Downloading a new way of life
Marcus Clem | Collegio Reporter
International students are common at Pitt State and, more often than not, they travel, work, eat and study together. They speak a language foreign to most other students and American students often don’t understand their lifestyle. However, their understanding of our lifestyle is impressive.
PSU and the American way of life have had a profound effect on the lives of students like Shuaibin Guo, who is from Henan University of Science and Technology in Luoyang, China.
“I think it has been hard for me to adapt to the environment here,” said Guo, graduate student in mechanical engineering technology. “I was surprised by the devotion to football. Chinese people do not express their emotion in an openly profound way. They keep their feelings inside. Sometimes, they do not express themselves. Through my experience in the last year, I know that Americans will always express their opinions.”

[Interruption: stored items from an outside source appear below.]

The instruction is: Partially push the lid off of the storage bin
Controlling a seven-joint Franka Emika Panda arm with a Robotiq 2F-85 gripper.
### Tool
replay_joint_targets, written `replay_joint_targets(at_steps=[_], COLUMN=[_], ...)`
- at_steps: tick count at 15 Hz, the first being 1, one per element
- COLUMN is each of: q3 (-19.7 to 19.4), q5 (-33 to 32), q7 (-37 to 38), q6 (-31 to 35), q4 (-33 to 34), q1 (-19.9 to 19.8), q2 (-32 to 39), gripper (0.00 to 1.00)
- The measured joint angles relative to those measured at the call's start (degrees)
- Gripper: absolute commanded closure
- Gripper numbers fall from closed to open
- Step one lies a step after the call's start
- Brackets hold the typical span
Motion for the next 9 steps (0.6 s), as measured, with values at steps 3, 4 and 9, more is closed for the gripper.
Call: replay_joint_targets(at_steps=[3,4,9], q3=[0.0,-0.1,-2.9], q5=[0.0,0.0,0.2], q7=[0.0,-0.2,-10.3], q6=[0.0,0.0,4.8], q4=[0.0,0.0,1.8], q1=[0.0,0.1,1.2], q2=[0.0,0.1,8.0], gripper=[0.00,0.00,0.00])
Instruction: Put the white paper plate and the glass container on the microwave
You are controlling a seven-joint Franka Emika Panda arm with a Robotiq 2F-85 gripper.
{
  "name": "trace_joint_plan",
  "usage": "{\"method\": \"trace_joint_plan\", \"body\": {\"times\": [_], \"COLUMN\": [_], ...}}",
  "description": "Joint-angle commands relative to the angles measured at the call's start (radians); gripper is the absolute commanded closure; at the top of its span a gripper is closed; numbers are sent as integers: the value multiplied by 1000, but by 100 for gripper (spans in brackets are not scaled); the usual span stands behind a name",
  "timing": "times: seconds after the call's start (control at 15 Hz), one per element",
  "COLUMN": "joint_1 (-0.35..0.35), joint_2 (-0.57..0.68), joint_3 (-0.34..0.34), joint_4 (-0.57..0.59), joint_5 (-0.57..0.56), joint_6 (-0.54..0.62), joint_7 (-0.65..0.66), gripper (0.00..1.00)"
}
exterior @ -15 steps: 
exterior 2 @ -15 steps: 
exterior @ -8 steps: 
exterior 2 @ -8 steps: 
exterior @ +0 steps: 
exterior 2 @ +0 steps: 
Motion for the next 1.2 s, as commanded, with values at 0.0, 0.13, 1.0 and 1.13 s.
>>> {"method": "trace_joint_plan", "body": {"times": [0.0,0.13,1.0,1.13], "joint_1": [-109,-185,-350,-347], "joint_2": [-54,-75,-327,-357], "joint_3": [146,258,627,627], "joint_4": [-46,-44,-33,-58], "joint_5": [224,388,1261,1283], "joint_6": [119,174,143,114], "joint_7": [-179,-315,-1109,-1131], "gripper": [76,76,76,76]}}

Ying Ying Li is an international student with more experience studying abroad. She studied for a year in Nice, France, in 2009. Li is seeking her master’s degree in business administration (MBA), and she says she has partially embraced the flow of information and foreign culture, while striving to preserve her Chinese identity.
Guo says he has also taken in political, social and economic information that he could not access in China.
“Sometimes the American government will release reports about human rights, to criticize other countries’ human rights and civil rights,” Guo said. “I think that is correct to some degree. In China … we cannot log into Facebook, you know. Sometimes we cannot get all the information. But from our opinion, it is none of your business. We say, ‘You do not have the right to just criticize us.’”
Such political and economic concerns are also found among students from other foreign countries. Olive Lee says she feels part of the problem stems from Chinese students’ own actions.
“I think that Chinese students are blocking themselves,” said Lee, a student from Hanyang University in Seoul, South Korea. “They have more opportunities to learn about other cultures and other languages, but usually they don’t do it as much as they should.”
Li says she speaks English fluently but she has been frustrated by other languages.
“The problem is not the cultural difference. The most difficult thing for me was, I can’t speak French,” Li said. “The language was the biggest problem. French people, they are not really nice when you speak English to them.”
Lee says she has experienced the same problem with Chinese students in Pittsburg.
“I really don’t know why they do it,” Lee said. “There are some Chinese students who I know are really good with their English, but sometimes they still talk to me in Chinese. They also always ask us why Korean students do not speak Chinese. They assume that all Asia, at least people from all Asian countries speak Chinese.”
Guo and Li will both return to China upon receiving their degrees. Guo says he believes that new information and ideas will allow Chinese society to become less restricted and allow Chinese people in general to become more open, in time. He says both Americans and Chinese have unfortunate misconceptions about each other that he would like to see corrected.
Li says she does not concern herself with controversy and prefers to focus her interests on her professional enrichment.
“I am from South China. We don’t talk about political things,” Li said. “We are practical. We just want to have a peaceful life.”